CLASSIFICATION OF SPAM E-MAILS


ERGÜL B., ALTIN YAVUZ A.

6. INTERNATIONAL MEDITERRANEAN CONGRESS, ROMA, İtalya, 13 - 15 Ağustos 2024, cilt.1, ss.660-663

  • Yayın Türü: Bildiri / Tam Metin Bildiri
  • Cilt numarası: 1
  • Basıldığı Şehir: ROMA
  • Basıldığı Ülke: İtalya
  • Sayfa Sayıları: ss.660-663
  • Eskişehir Osmangazi Üniversitesi Adresli: Evet

Özet

E-mail is one of the fastest and most professional ways to send messages from one place to another around the world. However, the increase in email usage has also led to an increase in the number of messages received in inboxes. With the rise in the number of messages, various significant issues arise, such as the recipient receiving a large number of messages, identity theft, loss of vital information, and network damage. The recipient cannot avoid these types of messages, which come in various forms, especially as advertisements and other harmful message types. The term used for these emails is spam. Classification is the process of dividing data into specific classes or categories. This process aims to create a systematic arrangement by grouping objects with similar characteristics together. Classification is widely used in the field of machine learning and is supported by many techniques. Classification techniques are a set of predictive computations used to assign data to predefined categories in machine learning. These techniques classify new incoming data by learning from training data. Among these techniques are Support Vector Machines (SVM), Naive Bayes, Decision Trees, Random Forest
Algorithm, and K-Nearest Neighbors (KNN).
WEKA is a widely used open-source software for data mining and machine learning applications.

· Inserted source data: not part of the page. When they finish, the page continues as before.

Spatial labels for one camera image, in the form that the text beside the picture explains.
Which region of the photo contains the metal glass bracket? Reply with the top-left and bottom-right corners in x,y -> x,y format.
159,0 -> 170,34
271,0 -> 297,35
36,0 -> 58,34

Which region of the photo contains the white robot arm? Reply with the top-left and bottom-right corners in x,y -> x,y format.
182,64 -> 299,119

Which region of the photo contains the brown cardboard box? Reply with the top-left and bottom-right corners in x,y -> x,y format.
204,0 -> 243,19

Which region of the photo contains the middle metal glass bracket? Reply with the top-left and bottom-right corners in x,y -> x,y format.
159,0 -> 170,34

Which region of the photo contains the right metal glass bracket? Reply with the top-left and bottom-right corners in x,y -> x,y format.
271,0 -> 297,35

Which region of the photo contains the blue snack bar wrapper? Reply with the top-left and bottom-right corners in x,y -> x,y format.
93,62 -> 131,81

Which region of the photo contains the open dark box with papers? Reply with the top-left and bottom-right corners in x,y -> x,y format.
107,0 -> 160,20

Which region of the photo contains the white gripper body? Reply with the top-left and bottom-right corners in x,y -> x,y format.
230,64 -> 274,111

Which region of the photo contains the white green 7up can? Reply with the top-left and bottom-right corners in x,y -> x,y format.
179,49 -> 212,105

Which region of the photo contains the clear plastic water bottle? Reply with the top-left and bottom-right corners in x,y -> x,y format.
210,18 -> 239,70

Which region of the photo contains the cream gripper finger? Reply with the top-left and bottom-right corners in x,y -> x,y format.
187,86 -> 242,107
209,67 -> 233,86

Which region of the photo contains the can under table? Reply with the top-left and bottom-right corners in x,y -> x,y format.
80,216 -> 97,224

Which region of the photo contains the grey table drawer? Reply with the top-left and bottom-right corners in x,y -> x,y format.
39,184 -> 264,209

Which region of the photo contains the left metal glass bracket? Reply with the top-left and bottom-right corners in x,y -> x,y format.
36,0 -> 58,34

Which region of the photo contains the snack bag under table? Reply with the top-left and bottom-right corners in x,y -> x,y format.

Classification is one of the most important functions of WEKA, allowing users to categorize data into specific categories.
In this study, the aim is to classify a dataset consisting of emails labelled as spam or not spam using the open-source software WEKA. By utilizing the dataset, comparison criteria commonly used in the literature have been applied to evaluate various techniques, and a determination has been made regarding which technique performs better for the spam dataset.